Eugénie partie, j’avais senti que la lutte lui devenait plus difficile, et il ne lui aura pas survécu très longtemps…
Michel Reeber, mon ami, réjouis-toi dans la lumière du ressuscité que tu as si bien servi à travers ton ministère de prêtre, tes études et tes recherches poussées et cette épaisseur humaine qui frappait en toi malgré ta frêle apparence les dernières années de ta vie ! Je rends grâce pour avoir pu t’accompagner un bout de ce chemin-là, je rends grâce pour notre belle amitié, je rends grâce pour la délivrance de cette gangue de souffrance que la vie t’imposait.
Sois heureux auprès des bien-aimés de ta famille et de ton cœur aux dimensions du vaste monde, en cette Vie qui ne s’arrêtera jamais plus et en laquelle j’espère te revoir au jour de la manifestation des enfants de Dieu…
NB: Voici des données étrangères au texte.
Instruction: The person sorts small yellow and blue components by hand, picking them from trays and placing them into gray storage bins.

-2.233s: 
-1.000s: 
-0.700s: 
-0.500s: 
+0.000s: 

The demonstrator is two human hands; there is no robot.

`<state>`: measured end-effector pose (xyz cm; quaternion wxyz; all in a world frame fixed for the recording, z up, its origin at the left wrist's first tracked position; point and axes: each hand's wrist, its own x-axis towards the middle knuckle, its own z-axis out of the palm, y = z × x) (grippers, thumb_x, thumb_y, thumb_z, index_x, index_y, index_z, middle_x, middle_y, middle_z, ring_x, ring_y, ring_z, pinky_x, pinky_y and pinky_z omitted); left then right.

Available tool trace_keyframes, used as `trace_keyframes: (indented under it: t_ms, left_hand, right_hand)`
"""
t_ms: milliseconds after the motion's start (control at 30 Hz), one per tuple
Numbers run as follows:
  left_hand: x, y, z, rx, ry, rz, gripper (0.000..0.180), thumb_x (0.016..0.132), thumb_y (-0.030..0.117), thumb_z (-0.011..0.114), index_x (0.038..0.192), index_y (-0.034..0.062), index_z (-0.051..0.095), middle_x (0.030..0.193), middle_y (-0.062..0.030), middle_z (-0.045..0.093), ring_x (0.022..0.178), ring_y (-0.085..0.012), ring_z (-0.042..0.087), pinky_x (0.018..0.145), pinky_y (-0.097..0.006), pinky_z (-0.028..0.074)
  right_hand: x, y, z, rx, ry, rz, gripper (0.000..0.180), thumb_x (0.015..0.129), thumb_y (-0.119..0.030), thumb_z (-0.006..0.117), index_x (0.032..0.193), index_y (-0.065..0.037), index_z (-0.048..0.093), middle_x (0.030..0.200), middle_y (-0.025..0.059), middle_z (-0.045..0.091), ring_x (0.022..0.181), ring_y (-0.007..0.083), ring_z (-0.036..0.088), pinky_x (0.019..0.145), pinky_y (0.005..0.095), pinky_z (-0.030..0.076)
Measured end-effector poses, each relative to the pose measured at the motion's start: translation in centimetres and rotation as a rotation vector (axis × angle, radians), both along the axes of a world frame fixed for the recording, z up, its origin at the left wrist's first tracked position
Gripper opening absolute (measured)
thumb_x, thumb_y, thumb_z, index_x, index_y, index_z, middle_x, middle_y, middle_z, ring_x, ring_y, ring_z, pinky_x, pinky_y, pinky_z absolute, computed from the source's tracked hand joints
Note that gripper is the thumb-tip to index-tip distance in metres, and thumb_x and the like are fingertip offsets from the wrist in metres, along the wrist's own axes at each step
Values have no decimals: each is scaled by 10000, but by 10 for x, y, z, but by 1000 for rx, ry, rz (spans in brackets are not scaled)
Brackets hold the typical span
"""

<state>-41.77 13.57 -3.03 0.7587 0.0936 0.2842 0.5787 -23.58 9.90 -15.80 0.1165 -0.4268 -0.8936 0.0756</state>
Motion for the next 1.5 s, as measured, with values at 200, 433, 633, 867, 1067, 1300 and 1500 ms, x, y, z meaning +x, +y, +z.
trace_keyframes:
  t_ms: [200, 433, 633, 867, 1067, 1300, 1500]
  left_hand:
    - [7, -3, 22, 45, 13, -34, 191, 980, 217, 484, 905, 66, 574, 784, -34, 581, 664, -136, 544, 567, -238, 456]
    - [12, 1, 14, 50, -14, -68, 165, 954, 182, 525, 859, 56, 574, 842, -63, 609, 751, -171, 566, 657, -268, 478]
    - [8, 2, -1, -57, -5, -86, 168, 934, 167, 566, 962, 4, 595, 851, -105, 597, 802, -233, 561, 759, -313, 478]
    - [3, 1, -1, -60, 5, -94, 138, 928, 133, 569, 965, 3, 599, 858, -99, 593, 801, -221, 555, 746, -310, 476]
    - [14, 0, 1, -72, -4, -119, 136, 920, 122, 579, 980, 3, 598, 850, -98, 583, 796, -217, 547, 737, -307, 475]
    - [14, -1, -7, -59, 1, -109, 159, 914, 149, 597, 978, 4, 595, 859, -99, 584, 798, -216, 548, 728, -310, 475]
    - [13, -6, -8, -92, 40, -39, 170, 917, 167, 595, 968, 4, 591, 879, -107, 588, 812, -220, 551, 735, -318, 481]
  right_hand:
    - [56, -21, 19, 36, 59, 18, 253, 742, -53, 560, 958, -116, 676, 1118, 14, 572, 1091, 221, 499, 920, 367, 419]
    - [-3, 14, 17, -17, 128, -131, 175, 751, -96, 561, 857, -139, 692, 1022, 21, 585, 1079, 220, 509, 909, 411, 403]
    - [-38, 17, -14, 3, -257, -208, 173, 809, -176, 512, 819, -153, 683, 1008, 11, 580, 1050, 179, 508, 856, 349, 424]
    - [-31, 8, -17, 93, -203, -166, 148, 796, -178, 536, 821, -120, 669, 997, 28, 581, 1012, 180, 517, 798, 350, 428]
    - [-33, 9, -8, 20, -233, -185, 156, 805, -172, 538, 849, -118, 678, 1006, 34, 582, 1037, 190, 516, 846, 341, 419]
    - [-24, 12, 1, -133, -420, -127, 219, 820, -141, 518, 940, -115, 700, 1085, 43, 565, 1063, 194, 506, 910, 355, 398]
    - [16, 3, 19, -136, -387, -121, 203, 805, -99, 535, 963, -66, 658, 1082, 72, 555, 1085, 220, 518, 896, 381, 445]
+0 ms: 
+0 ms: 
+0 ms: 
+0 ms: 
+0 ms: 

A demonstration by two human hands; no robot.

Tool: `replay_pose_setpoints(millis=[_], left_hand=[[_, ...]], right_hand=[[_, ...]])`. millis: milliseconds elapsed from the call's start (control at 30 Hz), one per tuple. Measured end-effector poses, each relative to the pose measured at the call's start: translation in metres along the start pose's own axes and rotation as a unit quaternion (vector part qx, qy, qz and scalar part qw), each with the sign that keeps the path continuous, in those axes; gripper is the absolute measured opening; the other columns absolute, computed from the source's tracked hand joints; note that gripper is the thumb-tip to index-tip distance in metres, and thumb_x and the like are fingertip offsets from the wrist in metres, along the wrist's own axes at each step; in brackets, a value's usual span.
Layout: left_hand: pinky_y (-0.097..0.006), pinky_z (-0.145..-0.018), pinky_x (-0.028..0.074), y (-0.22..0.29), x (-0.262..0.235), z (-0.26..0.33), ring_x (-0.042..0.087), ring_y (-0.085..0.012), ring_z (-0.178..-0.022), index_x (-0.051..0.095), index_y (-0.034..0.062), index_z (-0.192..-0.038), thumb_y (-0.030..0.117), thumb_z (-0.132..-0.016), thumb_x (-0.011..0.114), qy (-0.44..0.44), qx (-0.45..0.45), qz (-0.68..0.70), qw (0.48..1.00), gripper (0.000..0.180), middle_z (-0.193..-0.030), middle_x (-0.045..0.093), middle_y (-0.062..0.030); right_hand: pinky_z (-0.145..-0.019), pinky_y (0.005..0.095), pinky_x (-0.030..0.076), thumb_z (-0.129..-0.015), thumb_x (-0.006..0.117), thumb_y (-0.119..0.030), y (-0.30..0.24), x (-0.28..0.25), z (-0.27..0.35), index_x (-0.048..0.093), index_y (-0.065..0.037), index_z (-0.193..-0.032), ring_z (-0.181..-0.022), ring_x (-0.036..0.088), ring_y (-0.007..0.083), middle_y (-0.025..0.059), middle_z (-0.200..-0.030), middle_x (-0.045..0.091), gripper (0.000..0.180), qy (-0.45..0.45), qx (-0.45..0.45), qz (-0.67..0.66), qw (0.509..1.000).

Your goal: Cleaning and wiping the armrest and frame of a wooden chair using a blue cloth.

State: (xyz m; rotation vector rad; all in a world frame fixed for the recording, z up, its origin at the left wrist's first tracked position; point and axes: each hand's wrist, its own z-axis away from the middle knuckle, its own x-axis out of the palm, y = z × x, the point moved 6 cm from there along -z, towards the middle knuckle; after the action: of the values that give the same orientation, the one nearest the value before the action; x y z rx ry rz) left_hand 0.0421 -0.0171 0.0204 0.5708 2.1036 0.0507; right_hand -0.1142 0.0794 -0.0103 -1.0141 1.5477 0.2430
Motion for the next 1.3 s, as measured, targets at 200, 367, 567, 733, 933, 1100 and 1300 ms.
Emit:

Et tandis que je rédige ces lignes, mon cœur s’étreint, car à quelque mille kilomètres de Toulouse, ma famille est unie aujourd’hui dans la peine et un insondable chagrin : Didier, mon cousin si gentil, serviable et solide comme un roc, Didier époux, père, grand-père, frère et ami, Didier est en ce moment au cœur de l’église de son village natal et de vie, qui fut aussi celui de mon papa, Didier est accompagné par ses proches éplorés vers sa dernière demeure…
Comme celui de mon ami Jean-Marie naguère, le cœur de Didier a refusé brutalement de battre dimanche dernier, Didier s’est effondré sous les yeux de son épouse avant que d’avoir pu fêter ses soixante-six ans, Didier n’est plus et c’est un autre homme aux grandes valeurs humaines et à l’humble présence chaleureuse et simple qui s’en va…
Seigneur, je te confie tous ces bien-aimés, ceux qui te rejoignent et ceux qui pleurent, sois-leur soutien, réconfort, lueur d’espérance, veille sur ces endeuillés et accueille à bras très grands ouverts Michel et Didier, des hommes au grand cœur qui ont achevé, trop péniblement ou trop tôt, leur itinérance terrestre.